A few days ago as I stood at the stove stirring a bubbling pot of bolognese sauce, I asked Peter if he would contribute his thoughts to my blog on what his Father's Day will be like this year without our daughter.  How he will feel and what its like for him.  His answer was typical of some males grieving.  "No, I don't want to Dee," he told me.  I then asked if I could pick his brain so I could write for him. :)  He tilted his head, smiled and changed the subject.

My Dad who I love so much is the same.  He never talks about the loss of his wife, daughter or grand daughter either.  He's old school and was taught at a young age that you don't talk about your emotions or death.  It seems even though my husband and father are generations apart their opinions on grief are the same.  Just bury it and deal with it.....it's like they have been conditioned from a young age that to show emotion or tears is a sign of weakness!  To me, men who can honor their loss and show vulnerability shows strength and helps with the healing process after the death of a loved one.

For a long time, months, I would get frustrated and angry at Peter that he wouldn't share his most intimate thoughts with me about the loss of Savannah. 


            Peter and Savannah taken on the beach at Surfers Paradise just after she got sick



On many special days like Savannah's birthday he wouldn't even acknowledge it, just kiss me goodbye on his way to work......as if it was like any other day, as I stood in the kitchen with tears pouring down my face, sobbing!  He seemed to be adjusting to life without Savannah fairly easily, leaving me feeling so alone and horribly isolated.  I wanted to witness his tears, to show some tangible evidence that he was feeling the same way as me.

I was afraid the widening gap, my obsession with how he didn't show any emotion over Savannah would swallow up our marriage....not realizing I was actually creating a gap that wouldn’t have existed, if I hadn’t been expecting him to be just like me, instead of accepting him as I knew him to be.

I have read that over seventy percent of marriages end after the loss of a child, scary statistics that made me reassess analyzing how Peter dealt in silence with the shared loss of our adored daughter.  I knew he loved her as much as I did and do. 

When Savannah was alive, every night when Peter got home, his face would light up when she would toddle, like a little doll into his arms.  Remembering those moments reminded me that just because NOW he wasn't crying and showing some sort of physical proof he was suffering the way I was, didn't mean his grief was any less....just that he had learned to hide it and ignore it...to deal with it differently.  But you can't ignore grief, if you don't acknowledge it and wrestle your way through it, it can come back in the form of anger and bitterness, and I see this happening occasionally with other men I know who have lost a loved one.

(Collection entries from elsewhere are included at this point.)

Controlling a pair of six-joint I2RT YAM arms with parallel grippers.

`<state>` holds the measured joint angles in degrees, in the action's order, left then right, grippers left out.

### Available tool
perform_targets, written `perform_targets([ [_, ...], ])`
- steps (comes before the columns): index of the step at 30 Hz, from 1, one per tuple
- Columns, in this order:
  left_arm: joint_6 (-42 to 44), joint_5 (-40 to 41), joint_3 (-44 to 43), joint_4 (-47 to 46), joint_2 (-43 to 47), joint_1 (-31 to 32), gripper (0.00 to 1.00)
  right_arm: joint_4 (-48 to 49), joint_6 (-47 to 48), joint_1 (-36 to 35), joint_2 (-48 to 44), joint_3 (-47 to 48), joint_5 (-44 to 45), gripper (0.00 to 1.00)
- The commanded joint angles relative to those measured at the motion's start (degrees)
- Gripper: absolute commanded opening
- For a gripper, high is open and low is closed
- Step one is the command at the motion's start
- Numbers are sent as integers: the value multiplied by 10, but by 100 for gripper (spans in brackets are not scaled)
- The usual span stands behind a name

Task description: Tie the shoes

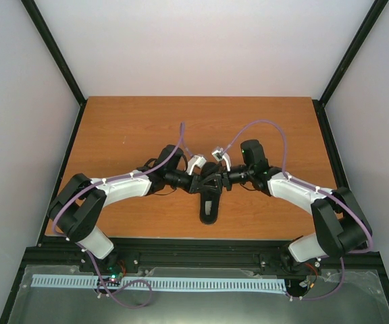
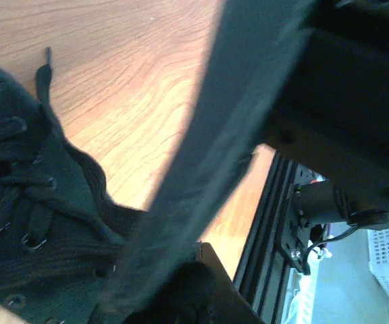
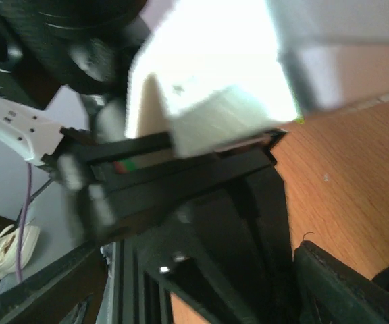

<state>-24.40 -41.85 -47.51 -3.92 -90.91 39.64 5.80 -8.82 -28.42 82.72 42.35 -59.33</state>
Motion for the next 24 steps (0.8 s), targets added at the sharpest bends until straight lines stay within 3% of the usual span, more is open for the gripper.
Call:
perform_targets([
  [1, -13, -33, -38, -52, 7, 6, 1, -16, 15, -4, 24, -22, 22, 75],
  [8, -21, -45, -43, -57, -1, 6, 1, 12, 6, -4, 37, -32, 19, 74],
  [14, -19, -37, -43, -49, 1, 5, 1, 13, 8, -4, 39, -34, 25, 68],
  [24, -21, -28, -43, -41, 1, 3, 1, 21, 5, -4, 19, -57, 67, 44],
])
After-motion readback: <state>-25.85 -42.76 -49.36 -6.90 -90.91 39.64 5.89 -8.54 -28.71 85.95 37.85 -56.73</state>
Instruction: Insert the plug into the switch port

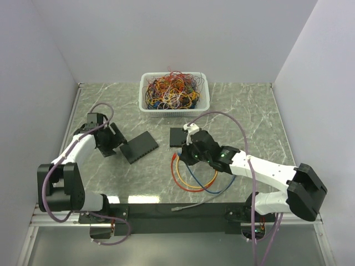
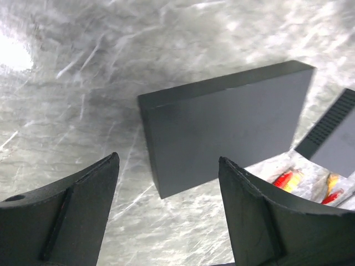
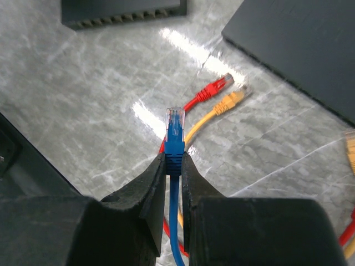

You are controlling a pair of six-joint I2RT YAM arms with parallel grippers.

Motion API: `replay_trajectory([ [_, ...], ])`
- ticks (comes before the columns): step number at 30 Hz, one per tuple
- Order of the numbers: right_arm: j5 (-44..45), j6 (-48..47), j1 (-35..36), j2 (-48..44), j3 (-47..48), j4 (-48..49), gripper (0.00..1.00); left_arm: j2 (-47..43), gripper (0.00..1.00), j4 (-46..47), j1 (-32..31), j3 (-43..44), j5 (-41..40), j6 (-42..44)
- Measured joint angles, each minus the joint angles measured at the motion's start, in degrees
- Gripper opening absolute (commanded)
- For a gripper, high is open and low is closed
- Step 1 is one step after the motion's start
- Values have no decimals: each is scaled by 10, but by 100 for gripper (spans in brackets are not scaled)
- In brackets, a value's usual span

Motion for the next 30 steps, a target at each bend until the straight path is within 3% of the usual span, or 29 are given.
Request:
replay_trajectory([
  [6, 14, 0, 37, 63, 9, -1, 0, -27, 81, 25, -2, 9, -16, 0],
  [13, 24, -1, 70, 164, 80, -5, 0, -22, 80, 182, -2, -5, 4, -19],
  [20, 23, -5, 82, 259, 166, -11, 0, 62, 78, 324, -2, -41, 40, -48],
  [30, 18, -23, 101, 352, 258, -21, 0, 104, 77, 395, -19, -89, 60, -85],
])
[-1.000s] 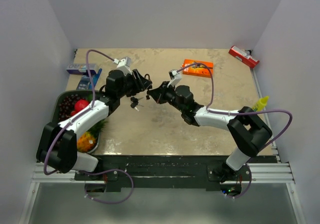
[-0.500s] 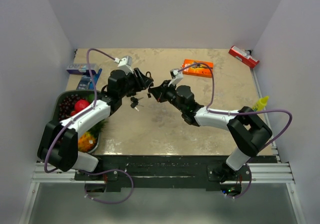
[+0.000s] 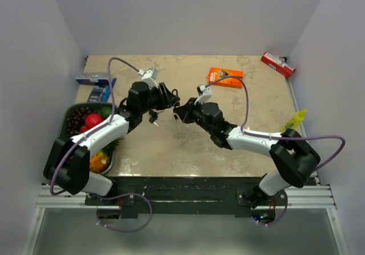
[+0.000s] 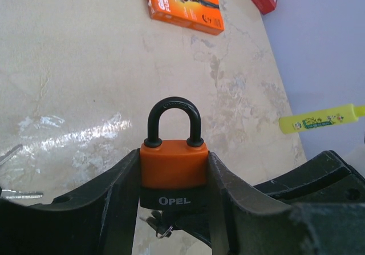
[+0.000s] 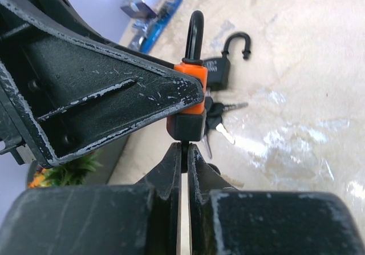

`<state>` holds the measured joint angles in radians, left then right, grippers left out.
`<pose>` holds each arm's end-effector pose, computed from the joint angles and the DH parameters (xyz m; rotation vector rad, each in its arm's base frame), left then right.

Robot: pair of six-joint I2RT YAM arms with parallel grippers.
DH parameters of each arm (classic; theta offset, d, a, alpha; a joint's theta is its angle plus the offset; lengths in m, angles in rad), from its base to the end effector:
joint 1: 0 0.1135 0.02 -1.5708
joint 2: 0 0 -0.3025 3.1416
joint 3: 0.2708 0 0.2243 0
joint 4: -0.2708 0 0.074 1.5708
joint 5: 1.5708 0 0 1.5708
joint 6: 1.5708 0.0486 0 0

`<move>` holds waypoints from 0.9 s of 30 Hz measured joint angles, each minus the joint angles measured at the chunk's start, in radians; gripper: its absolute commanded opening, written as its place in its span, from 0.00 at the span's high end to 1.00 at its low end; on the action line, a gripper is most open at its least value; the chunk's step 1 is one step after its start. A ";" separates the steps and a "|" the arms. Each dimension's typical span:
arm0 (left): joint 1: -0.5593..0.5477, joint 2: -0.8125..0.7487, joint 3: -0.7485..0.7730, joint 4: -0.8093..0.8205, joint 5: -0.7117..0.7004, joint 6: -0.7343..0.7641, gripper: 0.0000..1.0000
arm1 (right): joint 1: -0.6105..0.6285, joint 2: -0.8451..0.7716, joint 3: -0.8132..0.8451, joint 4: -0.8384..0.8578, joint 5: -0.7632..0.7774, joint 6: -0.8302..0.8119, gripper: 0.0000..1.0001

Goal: Unlock with the key

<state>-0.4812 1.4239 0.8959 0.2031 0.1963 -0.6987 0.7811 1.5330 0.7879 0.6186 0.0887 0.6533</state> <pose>0.2686 -0.1509 0.3168 -0.0768 2.0127 -0.9673 0.2371 0.2290 0.2979 -0.0446 1.7985 0.9807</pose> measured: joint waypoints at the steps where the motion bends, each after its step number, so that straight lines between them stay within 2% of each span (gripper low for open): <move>1: -0.001 0.001 0.000 -0.012 0.003 0.000 1.00 | 0.010 -0.003 -0.003 -0.017 0.010 0.002 0.96; 4: -0.003 0.007 0.000 -0.054 0.012 0.001 1.00 | 0.031 -0.005 -0.005 -0.062 0.035 0.018 0.94; 10: -0.004 0.015 -0.002 -0.111 0.033 0.001 1.00 | 0.062 -0.005 -0.005 -0.125 0.053 0.058 0.81; 14: -0.004 0.015 -0.010 -0.144 0.045 0.002 1.00 | 0.082 -0.004 -0.005 -0.145 0.052 0.074 0.62; 15: -0.004 0.016 -0.011 -0.154 0.047 0.002 1.00 | 0.085 -0.004 -0.005 -0.147 0.052 0.081 0.54; 18: -0.005 0.019 -0.011 -0.168 0.048 0.002 1.00 | 0.094 -0.004 -0.005 -0.147 0.050 0.089 0.42; 21: -0.005 0.023 -0.011 -0.170 0.050 0.002 1.00 | 0.096 -0.009 -0.006 -0.150 0.052 0.085 0.36; 27: -0.001 0.023 -0.011 -0.177 0.058 0.002 1.00 | 0.095 -0.081 -0.015 -0.194 0.059 0.057 0.33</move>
<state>-0.4824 1.4471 0.8848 0.0257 0.2543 -0.6968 0.8761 1.4521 0.7731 0.4248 0.1478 0.7101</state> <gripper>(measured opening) 0.480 0.656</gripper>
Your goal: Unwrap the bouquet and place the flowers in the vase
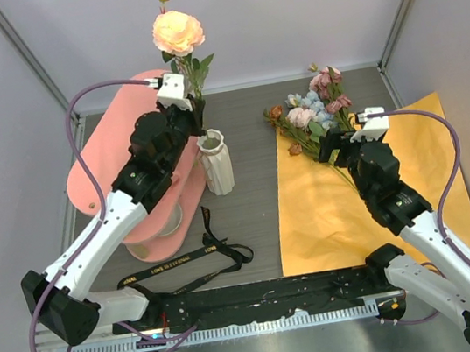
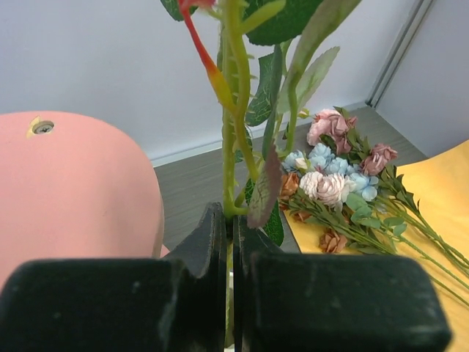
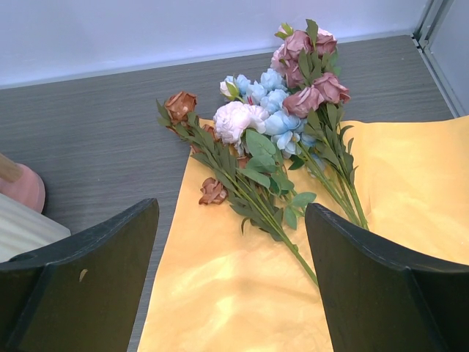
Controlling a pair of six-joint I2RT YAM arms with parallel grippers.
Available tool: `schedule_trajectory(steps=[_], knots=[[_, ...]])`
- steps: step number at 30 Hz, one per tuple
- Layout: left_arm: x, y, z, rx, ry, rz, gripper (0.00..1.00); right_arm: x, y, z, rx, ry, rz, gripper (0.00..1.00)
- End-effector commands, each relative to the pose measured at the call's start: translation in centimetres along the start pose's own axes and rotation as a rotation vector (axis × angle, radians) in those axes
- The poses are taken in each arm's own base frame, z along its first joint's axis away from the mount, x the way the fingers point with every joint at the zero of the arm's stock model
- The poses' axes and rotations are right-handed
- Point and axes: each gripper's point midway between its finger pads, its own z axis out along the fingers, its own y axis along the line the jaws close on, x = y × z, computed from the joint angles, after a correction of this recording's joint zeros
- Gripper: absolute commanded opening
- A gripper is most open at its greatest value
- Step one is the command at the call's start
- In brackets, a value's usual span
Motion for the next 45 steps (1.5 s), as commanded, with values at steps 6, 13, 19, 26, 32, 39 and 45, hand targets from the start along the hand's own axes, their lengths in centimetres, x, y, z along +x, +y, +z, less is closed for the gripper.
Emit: schedule_trajectory(steps=[6, 13, 19, 26, 32, 39, 45], knots=[[-2.2, 0.6, -0.5, -0.029, -0.149, -0.090, 0.00, -0.7, 0.0, 0.0, 0.005, -0.034, 0.026, 0.87], [-0.7, 0.6, -0.6, -0.024, -0.128, -0.091, 0.00, -0.6, -0.1, 0.0, 0.008, -0.033, 0.030, 0.87], [1.0, 0.8, -0.6, -0.034, -0.105, -0.099, 0.00, -0.7, -0.2, 0.0, 0.014, -0.034, 0.030, 0.87], [1.6, 1.1, -0.7, -0.055, -0.080, -0.105, 0.05, -0.6, -0.2, 0.0, 0.015, -0.033, 0.028, 0.87], [0.5, 1.2, -0.8, -0.067, -0.069, -0.101, 0.36, -0.7, -0.3, 0.0, 0.021, -0.033, 0.023, 0.87], [0.2, 1.0, -1.1, -0.056, -0.054, -0.111, 0.61, -0.6, -0.3, 0.0, 0.024, -0.028, 0.022, 0.87], [-0.9, 0.8, -2.1, -0.039, -0.039, -0.130, 0.73, -0.4, -0.3, 0.2, 0.026, -0.023, 0.021, 0.87]])
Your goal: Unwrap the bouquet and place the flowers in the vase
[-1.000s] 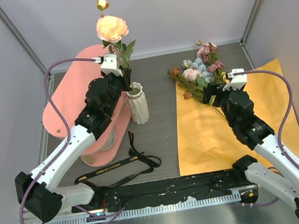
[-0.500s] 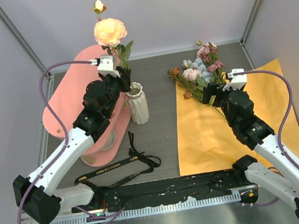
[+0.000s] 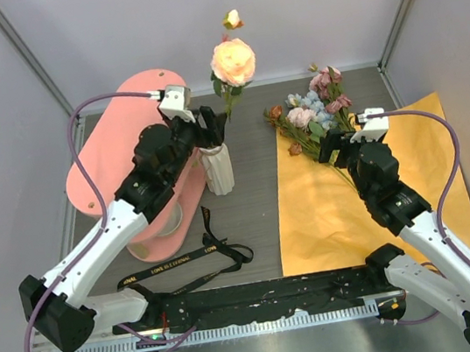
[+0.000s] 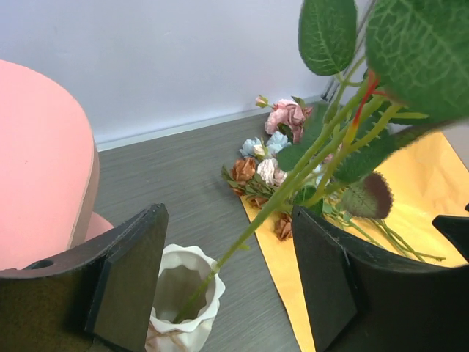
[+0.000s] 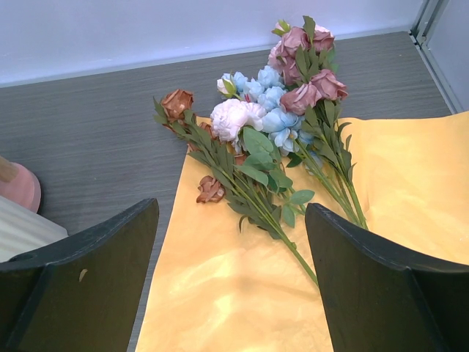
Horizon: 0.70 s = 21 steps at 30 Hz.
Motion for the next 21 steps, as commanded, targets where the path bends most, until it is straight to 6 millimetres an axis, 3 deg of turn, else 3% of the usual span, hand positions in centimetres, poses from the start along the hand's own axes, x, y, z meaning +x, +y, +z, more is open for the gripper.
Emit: schedule_trajectory(steps=[1, 7, 13, 17, 20, 21], knots=[[-4.2, 1.8, -1.4, -0.074, -0.062, -0.019, 0.74, -0.7, -0.2, 0.1, 0.017, -0.028, 0.021, 0.87], [-5.1, -0.2, -3.0, 0.023, -0.011, -0.061, 0.83, -0.4, -0.1, 0.3, 0.017, -0.012, 0.011, 0.87], [-5.9, -2.4, -6.1, 0.147, 0.027, -0.118, 0.83, 0.3, 0.2, 1.0, 0.019, 0.044, -0.026, 0.87], [-6.6, -3.5, -9.1, 0.233, 0.031, -0.119, 0.82, 2.2, 0.7, 1.6, -0.002, 0.166, -0.122, 0.86], [-6.7, -4.6, -11.4, 0.312, 0.055, -0.100, 0.82, 5.5, 0.0, 2.4, 0.002, 0.376, -0.343, 0.79], [-6.5, -4.9, -12.5, 0.343, 0.069, -0.094, 0.82, 7.0, -1.3, 3.2, 0.075, 0.454, -0.425, 0.78]])
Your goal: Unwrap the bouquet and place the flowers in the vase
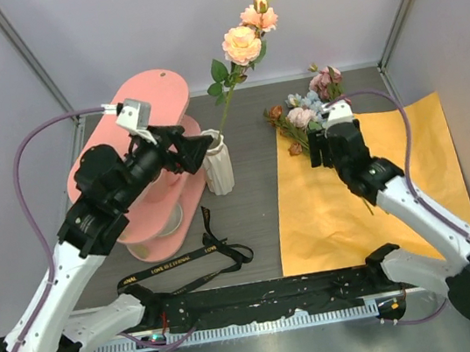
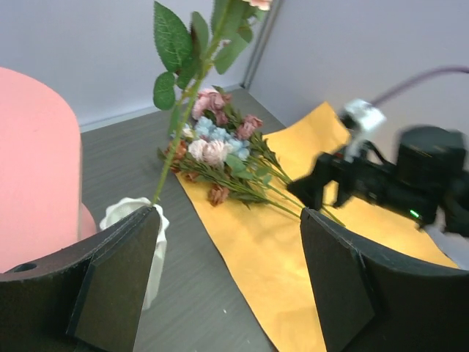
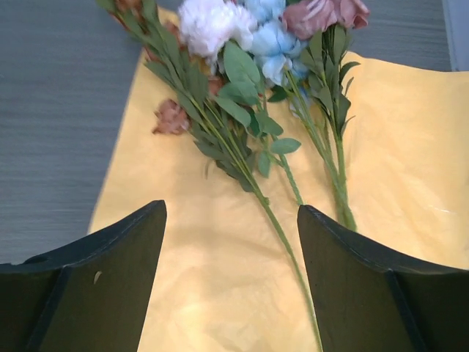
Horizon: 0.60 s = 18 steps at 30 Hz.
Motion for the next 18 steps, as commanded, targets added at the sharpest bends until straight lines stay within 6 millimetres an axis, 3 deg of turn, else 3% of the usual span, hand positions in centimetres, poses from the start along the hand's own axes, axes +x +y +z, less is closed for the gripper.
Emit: schedule_trajectory(steps=[1, 2, 3, 10, 11, 14, 18], knots=[[-0.6, -3.1, -3.6, 0.152, 0.037, 0.018, 0.82, 1.7, -1.7, 1.7, 0.104, 0.233, -0.283, 0.78], [-0.1, -3.1, -4.1, 0.158, 0.055, 0.028, 0.82, 3.0, -2.3, 2.2, 0.135, 0.294, -0.344, 0.78], [0.2, -3.3, -4.5, 0.175, 0.067, 0.035, 0.82, 3.0, -3.0, 2.4, 0.172, 0.307, -0.384, 0.77], [1.2, -4.7, -7.2, 0.259, 0.069, 0.009, 0.82, 1.2, -4.0, 5.1, 0.245, 0.334, -0.617, 0.65], [1.1, -5.0, -7.4, 0.276, 0.060, 0.002, 0.82, 1.9, -4.0, 5.9, 0.235, 0.380, -0.709, 0.58], [1.8, -5.9, -8.2, 0.333, 0.064, -0.027, 0.82, 3.5, -3.3, 7.7, 0.151, 0.436, -0.805, 0.49], [3.0, -6.0, -8.8, 0.352, 0.078, -0.039, 0.82, 5.0, -2.8, 9.5, 0.047, 0.480, -0.778, 0.43]])
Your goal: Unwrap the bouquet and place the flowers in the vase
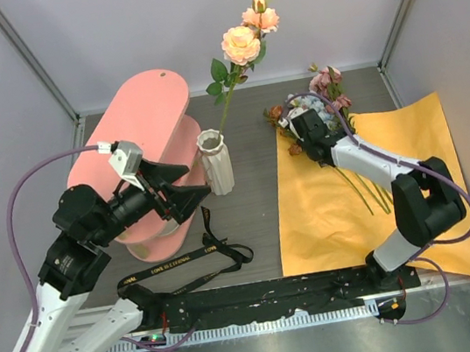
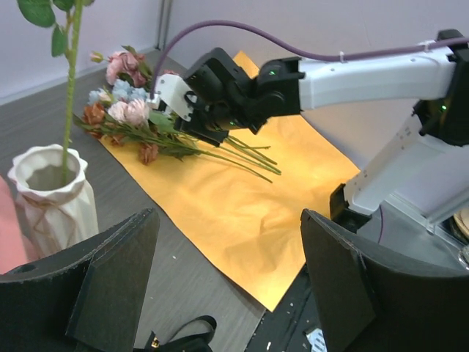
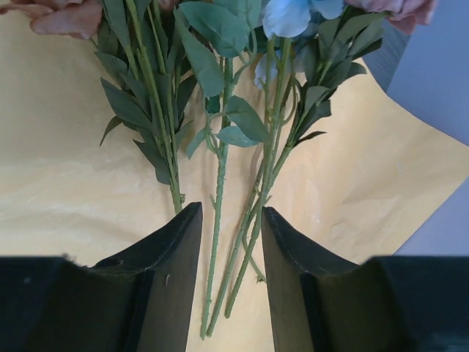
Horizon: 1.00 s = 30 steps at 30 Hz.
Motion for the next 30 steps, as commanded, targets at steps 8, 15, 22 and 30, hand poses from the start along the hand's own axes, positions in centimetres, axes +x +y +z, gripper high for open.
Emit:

However, I've accepted Peter's way of coping, he will always be Savannah's Daddy and will always love her and miss her as much as me.  But that doesn't mean I'll stop trying to find opportunities to allow him to let me into his mindset and help him get through the hardest thing as a married couple we will ever have to face. 

So today I bought a lovely Father's Day card from Dempsey AND Savannah.  Dempsey will write inside it, probably something funny that will make Peter smile, and she'll sign her sisters name because she isn't here to do it.


                         One of my favorite photos of Peter and Dempsey


I know that Peter will be missing his other daughter on Sunday, even if he won't outwardly express it.  And, even though Savannah won't be with Peter physically on Father's Day, we'll make it extra special for him....he will always be a dad to TWO daughters, even though only one is here to spoil him.